Some clusters formed a long time ago, when the Galaxy itself was forming. These clusters formed from much more massive lumps of gas than the gas that forms open clusters -- in these very round clusters there are ten thousand to a million stars! Because they are so beautifully round and compact, they are called globular clusters. The members of the cluster do not "smear out" over time because the cluster is so compact for its mass -- 10 to 30 pc across, the same linear diameters as open clusters, but containing more than 10⁶ solar masses (which on average means about 10⁶ stars -- our Sun having a pretty typical mass).

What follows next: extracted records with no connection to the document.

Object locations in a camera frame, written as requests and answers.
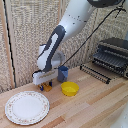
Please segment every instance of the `black cable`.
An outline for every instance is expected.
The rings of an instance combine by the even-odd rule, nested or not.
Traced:
[[[124,4],[124,2],[125,2],[125,0],[122,2],[122,4],[119,6],[119,7],[117,7],[117,8],[123,8],[123,4]]]
[[[63,65],[61,65],[61,66],[64,66],[73,56],[75,56],[75,54],[83,47],[83,45],[85,45],[85,43],[91,38],[91,36],[96,32],[96,30],[104,23],[104,21],[108,18],[108,16],[111,15],[113,12],[115,12],[115,11],[117,11],[117,10],[126,12],[126,10],[123,9],[123,8],[116,8],[116,9],[113,9],[113,10],[103,19],[103,21],[98,25],[98,27],[92,32],[92,34],[86,39],[86,41],[80,46],[80,48],[78,48],[78,50],[77,50]]]

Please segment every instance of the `white plate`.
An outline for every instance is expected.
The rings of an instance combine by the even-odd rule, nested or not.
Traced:
[[[34,124],[49,111],[49,101],[41,93],[25,91],[11,97],[5,106],[7,118],[20,125]]]

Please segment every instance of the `wicker background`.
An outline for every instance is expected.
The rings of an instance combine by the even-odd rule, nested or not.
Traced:
[[[66,7],[68,6],[70,0],[65,0],[63,1],[63,11],[65,11]],[[94,23],[95,23],[95,18],[97,14],[97,9],[94,11],[92,16],[90,17],[89,21],[83,28],[83,30],[77,34],[75,37],[72,37],[65,43],[61,45],[61,51],[65,53],[66,59],[68,59],[87,39],[87,37],[91,34],[93,28],[94,28]],[[76,66],[80,66],[82,63],[86,62],[86,53],[88,50],[88,44],[90,40],[79,50],[79,52],[65,65],[69,68],[73,68]]]
[[[36,63],[39,45],[47,43],[58,24],[69,0],[8,0],[7,13],[14,58],[16,86],[32,82],[32,74],[38,70]],[[92,30],[109,13],[110,9],[96,9],[82,32],[60,46],[68,59],[91,34]],[[124,38],[127,32],[127,16],[113,13],[86,45],[66,64],[73,68],[90,60],[97,42],[109,37]]]
[[[4,4],[0,0],[0,93],[14,87],[10,55]]]
[[[18,87],[31,83],[33,72],[38,70],[39,45],[47,42],[58,23],[59,0],[9,1],[6,4],[9,23],[12,21],[10,28],[13,26],[11,32],[14,32],[10,35]]]
[[[95,28],[111,10],[98,9]],[[128,31],[128,15],[125,12],[120,12],[117,18],[115,18],[117,13],[118,11],[112,13],[91,38],[87,52],[88,61],[92,59],[92,55],[96,52],[98,41],[110,37],[125,39]]]

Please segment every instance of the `yellow cup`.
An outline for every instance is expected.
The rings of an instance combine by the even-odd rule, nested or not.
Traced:
[[[79,86],[74,82],[64,82],[61,84],[62,92],[66,96],[74,96],[79,90]]]

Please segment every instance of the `wooden countertop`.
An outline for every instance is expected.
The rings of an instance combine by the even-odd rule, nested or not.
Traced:
[[[68,80],[80,88],[73,97],[63,95],[56,79],[50,92],[31,83],[0,94],[0,128],[109,128],[128,101],[128,79],[117,78],[106,85],[77,67],[69,71]],[[50,111],[42,121],[20,126],[7,119],[6,102],[22,91],[37,91],[48,98]]]

The members of these clusters are in their cluster "for life," and as a result, we can watch what the H-R diagram of a globular cluster looks like and see stellar evolution in action.

Figure: H-R diagram of a globular cluster:

Because they are old, and all their member-stars stayed together with no new star formation, globular clusters tend to be redder in color than open clusters -- all the hot blue stars they were born with have become red giants or even completely finished evolving! Only the lower-mass, redder stars are still on the main sequence.

Since globular clusters formed about the time our Galaxy first started to collapse into stars, the motions of globular clusters around the galactic center are fairly chaotic -- their orbits are elliptical and highly inclined to the plane of our galactic disk. The motion has been described as a sort of "swarming" motion, with the center of our Galaxy at the center of its particular swarm of globular clusters. Other large galaxies also have globular clusters, which show similar characteristics. Within each globular cluster, the stars themselves have "swarming" orbits around the center of mass of the cluster (which makes sense since these clusters are so spherical in shape).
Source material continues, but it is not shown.